Problem to work on:
Restate exactly the lines from the top of the listing below to the line containing "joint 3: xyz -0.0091"; the remaining lines are not wanted.

Task material:
Content starts

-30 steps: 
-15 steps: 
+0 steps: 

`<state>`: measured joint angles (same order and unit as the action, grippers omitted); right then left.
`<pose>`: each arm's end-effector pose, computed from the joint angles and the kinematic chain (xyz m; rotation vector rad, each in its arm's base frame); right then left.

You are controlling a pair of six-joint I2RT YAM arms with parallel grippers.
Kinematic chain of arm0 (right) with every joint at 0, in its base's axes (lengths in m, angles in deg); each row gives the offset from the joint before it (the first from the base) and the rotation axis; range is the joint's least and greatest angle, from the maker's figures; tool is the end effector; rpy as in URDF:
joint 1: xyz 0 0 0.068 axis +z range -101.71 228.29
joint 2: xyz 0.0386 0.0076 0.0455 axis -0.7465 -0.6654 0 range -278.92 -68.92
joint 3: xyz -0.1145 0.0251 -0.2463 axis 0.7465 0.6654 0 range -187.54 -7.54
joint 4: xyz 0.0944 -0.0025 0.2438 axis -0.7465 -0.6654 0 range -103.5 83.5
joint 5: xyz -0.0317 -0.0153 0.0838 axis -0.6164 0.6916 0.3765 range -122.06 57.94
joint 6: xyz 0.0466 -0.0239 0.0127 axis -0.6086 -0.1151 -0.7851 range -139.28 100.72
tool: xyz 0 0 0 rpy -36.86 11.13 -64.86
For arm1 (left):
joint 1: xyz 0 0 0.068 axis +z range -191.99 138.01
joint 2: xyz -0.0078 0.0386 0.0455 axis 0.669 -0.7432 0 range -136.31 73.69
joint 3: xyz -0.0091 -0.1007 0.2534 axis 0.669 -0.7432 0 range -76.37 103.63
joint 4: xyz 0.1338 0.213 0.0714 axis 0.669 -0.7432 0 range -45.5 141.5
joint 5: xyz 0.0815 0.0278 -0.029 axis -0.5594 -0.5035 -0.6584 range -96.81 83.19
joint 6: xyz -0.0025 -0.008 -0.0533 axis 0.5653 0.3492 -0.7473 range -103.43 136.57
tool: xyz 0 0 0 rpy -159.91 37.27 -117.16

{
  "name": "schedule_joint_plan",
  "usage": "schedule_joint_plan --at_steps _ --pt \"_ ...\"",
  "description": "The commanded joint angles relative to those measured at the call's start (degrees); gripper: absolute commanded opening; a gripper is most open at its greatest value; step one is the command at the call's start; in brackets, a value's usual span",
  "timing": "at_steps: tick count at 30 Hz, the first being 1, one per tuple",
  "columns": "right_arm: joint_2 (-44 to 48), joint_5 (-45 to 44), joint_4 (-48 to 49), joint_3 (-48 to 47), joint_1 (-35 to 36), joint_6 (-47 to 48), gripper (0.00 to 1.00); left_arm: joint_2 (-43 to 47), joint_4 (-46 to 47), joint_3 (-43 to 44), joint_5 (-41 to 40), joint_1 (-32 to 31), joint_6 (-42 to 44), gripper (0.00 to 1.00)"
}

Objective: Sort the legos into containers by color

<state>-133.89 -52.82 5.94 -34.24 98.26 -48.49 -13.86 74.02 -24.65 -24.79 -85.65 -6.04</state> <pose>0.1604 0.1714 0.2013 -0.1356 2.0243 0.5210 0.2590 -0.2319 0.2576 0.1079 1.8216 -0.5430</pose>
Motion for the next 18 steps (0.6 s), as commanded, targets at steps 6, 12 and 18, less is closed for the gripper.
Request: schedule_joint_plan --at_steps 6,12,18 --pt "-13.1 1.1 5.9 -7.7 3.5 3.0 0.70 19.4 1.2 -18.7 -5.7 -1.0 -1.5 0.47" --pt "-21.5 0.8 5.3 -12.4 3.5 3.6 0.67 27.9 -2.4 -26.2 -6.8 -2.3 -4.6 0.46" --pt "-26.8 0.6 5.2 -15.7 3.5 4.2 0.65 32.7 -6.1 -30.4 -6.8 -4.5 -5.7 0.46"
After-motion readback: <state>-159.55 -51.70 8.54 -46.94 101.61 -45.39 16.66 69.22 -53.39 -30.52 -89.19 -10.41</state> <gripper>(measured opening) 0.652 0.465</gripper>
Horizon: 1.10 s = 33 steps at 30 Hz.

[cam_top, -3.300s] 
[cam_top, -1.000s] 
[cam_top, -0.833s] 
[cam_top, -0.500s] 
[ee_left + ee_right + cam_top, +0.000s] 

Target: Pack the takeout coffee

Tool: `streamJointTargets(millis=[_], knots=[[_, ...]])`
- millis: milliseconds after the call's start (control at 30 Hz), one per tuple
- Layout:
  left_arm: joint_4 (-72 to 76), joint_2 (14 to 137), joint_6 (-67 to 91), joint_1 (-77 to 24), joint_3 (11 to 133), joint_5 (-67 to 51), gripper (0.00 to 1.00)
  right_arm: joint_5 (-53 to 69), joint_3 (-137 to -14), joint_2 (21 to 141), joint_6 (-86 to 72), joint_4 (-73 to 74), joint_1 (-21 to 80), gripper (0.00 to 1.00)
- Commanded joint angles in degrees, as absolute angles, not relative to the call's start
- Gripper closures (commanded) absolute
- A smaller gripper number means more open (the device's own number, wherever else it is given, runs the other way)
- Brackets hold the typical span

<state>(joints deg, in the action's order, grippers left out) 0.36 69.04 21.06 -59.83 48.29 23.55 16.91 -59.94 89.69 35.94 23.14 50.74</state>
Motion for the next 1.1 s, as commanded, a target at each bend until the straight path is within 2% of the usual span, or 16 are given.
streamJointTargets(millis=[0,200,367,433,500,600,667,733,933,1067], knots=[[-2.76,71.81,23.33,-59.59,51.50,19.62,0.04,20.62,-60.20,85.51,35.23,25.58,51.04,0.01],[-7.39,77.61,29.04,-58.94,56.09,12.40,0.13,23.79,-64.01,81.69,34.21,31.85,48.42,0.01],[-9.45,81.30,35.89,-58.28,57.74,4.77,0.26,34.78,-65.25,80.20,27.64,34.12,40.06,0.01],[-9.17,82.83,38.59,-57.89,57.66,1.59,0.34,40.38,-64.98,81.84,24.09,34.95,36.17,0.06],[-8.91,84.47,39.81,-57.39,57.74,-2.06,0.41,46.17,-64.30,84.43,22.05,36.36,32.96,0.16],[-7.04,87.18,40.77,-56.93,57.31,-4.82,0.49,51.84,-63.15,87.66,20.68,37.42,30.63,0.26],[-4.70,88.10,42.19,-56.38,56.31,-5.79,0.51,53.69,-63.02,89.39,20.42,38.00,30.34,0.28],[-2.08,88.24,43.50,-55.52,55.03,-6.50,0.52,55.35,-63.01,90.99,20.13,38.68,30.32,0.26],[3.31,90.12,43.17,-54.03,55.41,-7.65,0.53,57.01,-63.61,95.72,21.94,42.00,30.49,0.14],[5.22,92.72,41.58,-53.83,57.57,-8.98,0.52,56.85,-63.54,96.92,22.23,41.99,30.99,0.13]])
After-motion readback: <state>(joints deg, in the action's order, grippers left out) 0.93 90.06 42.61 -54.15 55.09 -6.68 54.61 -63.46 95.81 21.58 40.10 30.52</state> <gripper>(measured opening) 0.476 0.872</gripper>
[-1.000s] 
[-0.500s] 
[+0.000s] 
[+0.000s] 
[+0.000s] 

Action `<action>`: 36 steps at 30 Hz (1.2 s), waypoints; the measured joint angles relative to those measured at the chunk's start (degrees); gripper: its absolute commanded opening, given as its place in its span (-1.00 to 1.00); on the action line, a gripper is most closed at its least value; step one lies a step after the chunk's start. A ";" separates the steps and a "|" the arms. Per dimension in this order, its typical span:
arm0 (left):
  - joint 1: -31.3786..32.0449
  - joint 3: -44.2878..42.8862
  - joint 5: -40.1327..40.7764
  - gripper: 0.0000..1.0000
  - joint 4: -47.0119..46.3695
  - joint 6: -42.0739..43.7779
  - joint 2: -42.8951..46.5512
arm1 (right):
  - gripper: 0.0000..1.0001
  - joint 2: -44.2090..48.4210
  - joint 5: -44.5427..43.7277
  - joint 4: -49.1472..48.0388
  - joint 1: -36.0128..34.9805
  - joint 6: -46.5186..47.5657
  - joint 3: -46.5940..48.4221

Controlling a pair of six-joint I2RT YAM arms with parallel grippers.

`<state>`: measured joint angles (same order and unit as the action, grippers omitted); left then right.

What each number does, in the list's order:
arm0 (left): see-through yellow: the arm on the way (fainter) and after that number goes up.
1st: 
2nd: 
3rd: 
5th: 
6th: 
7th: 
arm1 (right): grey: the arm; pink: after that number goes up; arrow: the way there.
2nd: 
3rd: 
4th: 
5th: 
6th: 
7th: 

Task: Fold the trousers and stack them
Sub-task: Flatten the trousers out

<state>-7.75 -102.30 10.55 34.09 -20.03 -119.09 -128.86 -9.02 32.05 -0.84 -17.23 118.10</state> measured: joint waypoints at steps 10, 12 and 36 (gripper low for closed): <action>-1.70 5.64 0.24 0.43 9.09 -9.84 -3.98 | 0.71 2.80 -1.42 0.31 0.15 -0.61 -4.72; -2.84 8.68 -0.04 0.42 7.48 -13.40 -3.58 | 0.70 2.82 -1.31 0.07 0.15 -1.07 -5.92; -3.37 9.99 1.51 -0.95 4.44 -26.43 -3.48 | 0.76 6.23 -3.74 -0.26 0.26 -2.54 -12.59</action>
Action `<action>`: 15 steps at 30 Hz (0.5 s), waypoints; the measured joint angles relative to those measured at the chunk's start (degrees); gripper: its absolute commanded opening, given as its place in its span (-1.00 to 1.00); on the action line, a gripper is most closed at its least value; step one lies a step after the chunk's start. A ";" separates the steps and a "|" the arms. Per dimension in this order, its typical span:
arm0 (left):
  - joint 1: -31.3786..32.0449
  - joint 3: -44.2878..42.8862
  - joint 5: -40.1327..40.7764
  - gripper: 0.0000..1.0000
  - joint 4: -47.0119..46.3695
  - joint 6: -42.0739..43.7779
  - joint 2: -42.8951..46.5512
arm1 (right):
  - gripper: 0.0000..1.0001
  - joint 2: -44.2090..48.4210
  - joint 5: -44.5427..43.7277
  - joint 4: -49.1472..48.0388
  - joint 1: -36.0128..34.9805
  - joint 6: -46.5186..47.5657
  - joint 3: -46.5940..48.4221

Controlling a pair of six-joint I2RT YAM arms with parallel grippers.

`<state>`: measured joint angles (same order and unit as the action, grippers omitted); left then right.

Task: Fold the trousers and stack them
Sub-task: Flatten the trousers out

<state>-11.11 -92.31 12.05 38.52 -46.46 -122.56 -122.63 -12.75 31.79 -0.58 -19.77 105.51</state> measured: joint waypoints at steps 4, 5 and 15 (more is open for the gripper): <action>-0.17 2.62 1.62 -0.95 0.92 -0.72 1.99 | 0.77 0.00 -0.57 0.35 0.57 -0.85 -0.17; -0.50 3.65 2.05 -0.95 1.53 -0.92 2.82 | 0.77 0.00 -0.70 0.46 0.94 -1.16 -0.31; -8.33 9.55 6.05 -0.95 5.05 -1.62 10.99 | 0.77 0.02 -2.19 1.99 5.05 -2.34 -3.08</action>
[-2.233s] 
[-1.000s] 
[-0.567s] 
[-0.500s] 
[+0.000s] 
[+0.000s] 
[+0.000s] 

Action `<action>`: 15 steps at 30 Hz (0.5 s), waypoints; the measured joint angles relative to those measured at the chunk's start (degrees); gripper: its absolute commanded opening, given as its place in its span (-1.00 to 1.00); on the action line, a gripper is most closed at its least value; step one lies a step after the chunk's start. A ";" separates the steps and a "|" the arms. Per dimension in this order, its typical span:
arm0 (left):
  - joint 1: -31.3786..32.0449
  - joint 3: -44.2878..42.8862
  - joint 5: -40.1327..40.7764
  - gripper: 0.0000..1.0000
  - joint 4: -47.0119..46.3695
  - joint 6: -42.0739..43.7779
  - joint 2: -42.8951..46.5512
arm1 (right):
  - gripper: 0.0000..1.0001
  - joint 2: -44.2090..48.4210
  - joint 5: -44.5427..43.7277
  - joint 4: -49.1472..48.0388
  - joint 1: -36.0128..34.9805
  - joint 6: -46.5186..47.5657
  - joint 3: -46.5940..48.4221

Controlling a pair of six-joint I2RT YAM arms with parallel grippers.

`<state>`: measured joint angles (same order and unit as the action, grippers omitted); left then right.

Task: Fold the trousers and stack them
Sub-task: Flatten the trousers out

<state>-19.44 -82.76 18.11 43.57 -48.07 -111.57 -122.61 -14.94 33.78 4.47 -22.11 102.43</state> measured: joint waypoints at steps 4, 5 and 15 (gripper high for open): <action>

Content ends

Your response:
-30 steps: 
-15 steps: 
+0 steps: 

`<state>`: measured joint angles (same order and unit as the action, grippers omitted); right then left.
`<pose>`: each arm's end-effector pose, computed from the joint angles and the kinematic chain (xyz m; rotation vector rad, each in its arm's base frame); right then left.

You are controlling a pair of six-joint I2RT YAM arms with parallel grippers.
Kinematic chain of arm0 (right) with every joint at 0, in its base's axes (lengths in m, angles in deg); each row gives the offset from the joint before it (the first from the base) and the rotation axis; range is the joint's least and greatest angle, from the maker's figures; tool is the end effector; rpy as in URDF:
joint 1: xyz 0 0 0.068 axis +z range -101.71 228.29
joint 2: xyz 0.0386 0.0076 0.0455 axis -0.7465 -0.6654 0 range -278.92 -68.92
joint 3: xyz -0.1145 0.0251 -0.2463 axis 0.7465 0.6654 0 range -187.54 -7.54
joint 4: xyz 0.0944 -0.0025 0.2438 axis -0.7465 -0.6654 0 range -103.5 83.5
joint 5: xyz -0.0317 -0.0153 0.0838 axis -0.6164 0.6916 0.3765 range -122.06 57.94
joint 6: xyz 0.0466 -0.0239 0.0127 axis -0.6086 -0.1151 -0.7851 range -139.28 100.72
tool: xyz 0 0 0 rpy -36.86 11.13 -64.86
For arm1 (left):
joint 1: xyz 0 0 0.068 axis +z range -191.99 138.01
joint 2: xyz -0.0078 0.0386 0.0455 axis 0.669 -0.7432 0 range -136.31 73.69
joint 3: xyz -0.0091 -0.1007 0.2534 axis 0.669 -0.7432 0 range -76.37 103.63

Further output is not needed for this exercise.